I have data collected spatially at the 4 corners of a square, with lots of observations of a continuous measurement at each corner. My underlying generative model is that there is a single spatially-located latent signal that drives the measurements, so I’ve been modelling a latent signal with an x & y location plus a scale parameter encoding the diminishing influence of the signal at increasing distances from its location (just using a isotropic exponentiated quadradic). But with a naive parameterization of x & y being unbounded (with Gaussian priors to assign most of the mass inside the square; the latent signal occuring outside the square is possible but unlikely in my case) and scale being positive-bound, I feel like I need a prior on the scale that’s a bit more nuanced than usual as I would like to steer the sampling away from solutions where the latent signal scale is too small to manifest substantial influence at any of the measurement locations, and what counts as “too small” will obviously be influenced by the x & y locations. That is, a very small signal scale would be fine if it is very close to one of the measurement locations, but not fine if directly in the center of the square or way outside the square. Thoughts on solutions? Here’s what I have so far:
Why? Is this for identifiability reasons, or is there some underlying domain knowledge at play here? Given that there’s some signal at one or more sampling location, can you just let the likelihood enforce this constraint?
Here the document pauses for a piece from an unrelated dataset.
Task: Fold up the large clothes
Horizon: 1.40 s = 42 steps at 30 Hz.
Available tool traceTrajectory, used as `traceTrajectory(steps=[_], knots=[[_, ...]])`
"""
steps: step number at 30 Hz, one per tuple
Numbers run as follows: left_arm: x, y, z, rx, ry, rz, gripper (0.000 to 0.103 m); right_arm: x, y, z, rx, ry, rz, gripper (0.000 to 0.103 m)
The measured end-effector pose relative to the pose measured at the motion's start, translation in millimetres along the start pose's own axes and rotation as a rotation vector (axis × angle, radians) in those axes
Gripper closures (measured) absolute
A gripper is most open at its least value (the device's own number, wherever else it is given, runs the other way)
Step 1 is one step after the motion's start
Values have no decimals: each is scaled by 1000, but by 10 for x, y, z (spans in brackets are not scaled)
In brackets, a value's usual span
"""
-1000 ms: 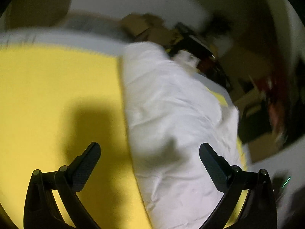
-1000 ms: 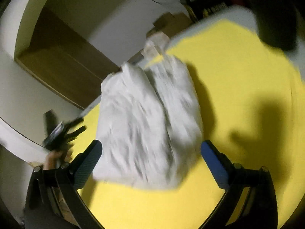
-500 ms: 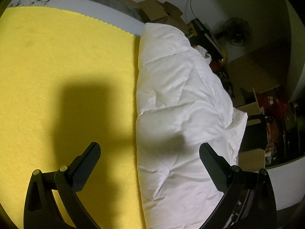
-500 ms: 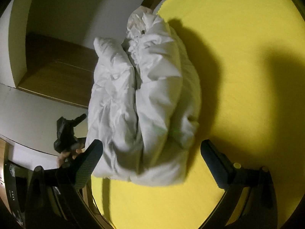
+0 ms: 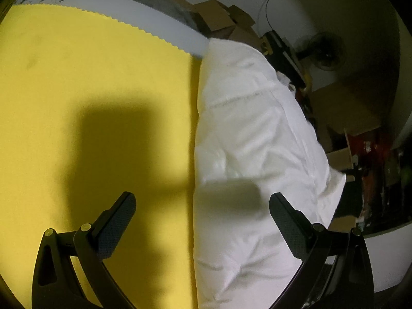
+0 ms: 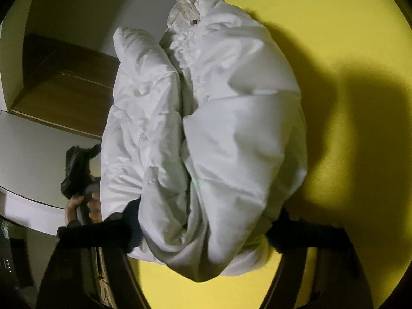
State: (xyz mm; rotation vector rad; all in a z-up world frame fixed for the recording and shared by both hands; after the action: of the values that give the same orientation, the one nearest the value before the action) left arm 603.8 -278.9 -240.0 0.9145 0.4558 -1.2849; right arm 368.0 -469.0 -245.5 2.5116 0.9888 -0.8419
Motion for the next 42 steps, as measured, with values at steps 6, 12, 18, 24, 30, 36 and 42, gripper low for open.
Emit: traceTrajectory(steps=[6, 12, 18, 24, 30, 36, 42], knots=[[219, 275, 3, -160, -329, -55, 0, -3, -29, 11, -45, -17, -6, 33], [601, 436, 109, -80, -407, -147, 0, 31, -25, -24, -63, -23, -29, 33], [765, 506, 275, 18, -504, -199, 0, 53, -35, -26, -84, -31, -39, 33], [827, 517, 305, 51, -503, -246, 1, 73, -48, -27, -107, -44, -36, 34], [867, 527, 451, 146, -412, -225, 34, 97, -66, -117, -125, -58, -16, 47], [812, 532, 558, 237, -380, -194, 70, 182, -99, -217, -122, -53, -14, 54], [671, 419, 599, 284, -344, -133, 82, 174, -61, -298, -102, 6, 14, 66]])
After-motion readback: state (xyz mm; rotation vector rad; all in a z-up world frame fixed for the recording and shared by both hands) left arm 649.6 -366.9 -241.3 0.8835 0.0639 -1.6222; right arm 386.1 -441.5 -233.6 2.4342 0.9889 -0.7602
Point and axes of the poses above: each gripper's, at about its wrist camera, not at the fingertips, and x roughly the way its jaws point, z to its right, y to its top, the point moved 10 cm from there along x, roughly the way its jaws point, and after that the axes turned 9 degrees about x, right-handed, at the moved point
Tangentially, note that with enough data this likelihood will likely contain some multimodalities, because a source near-ish to one of the edges of the square will likely induce a secondary mode reflected across that edge.
Yes, purely to avoid the identifiability issue of location becoming uninformed when the scale parameter is small. The likelihood should constrain under conditions of low measurement noise, and I guess I just need to evaluate whether I’m in that domain for my particular case (maybe run some prior predictive stuff to discern at what levels of noise the pathology I’m worried about starts to become an issue).
Ah, good point. This would occur when the source has a scale small enough to influence the nodes on the edge but have negligible influence the parallel edge’s nodes.
I don’t think you’ll have a serious computational issue here as long as you have some weak priors that prevent the location from flying off to infinity when the likelihood is uninformative.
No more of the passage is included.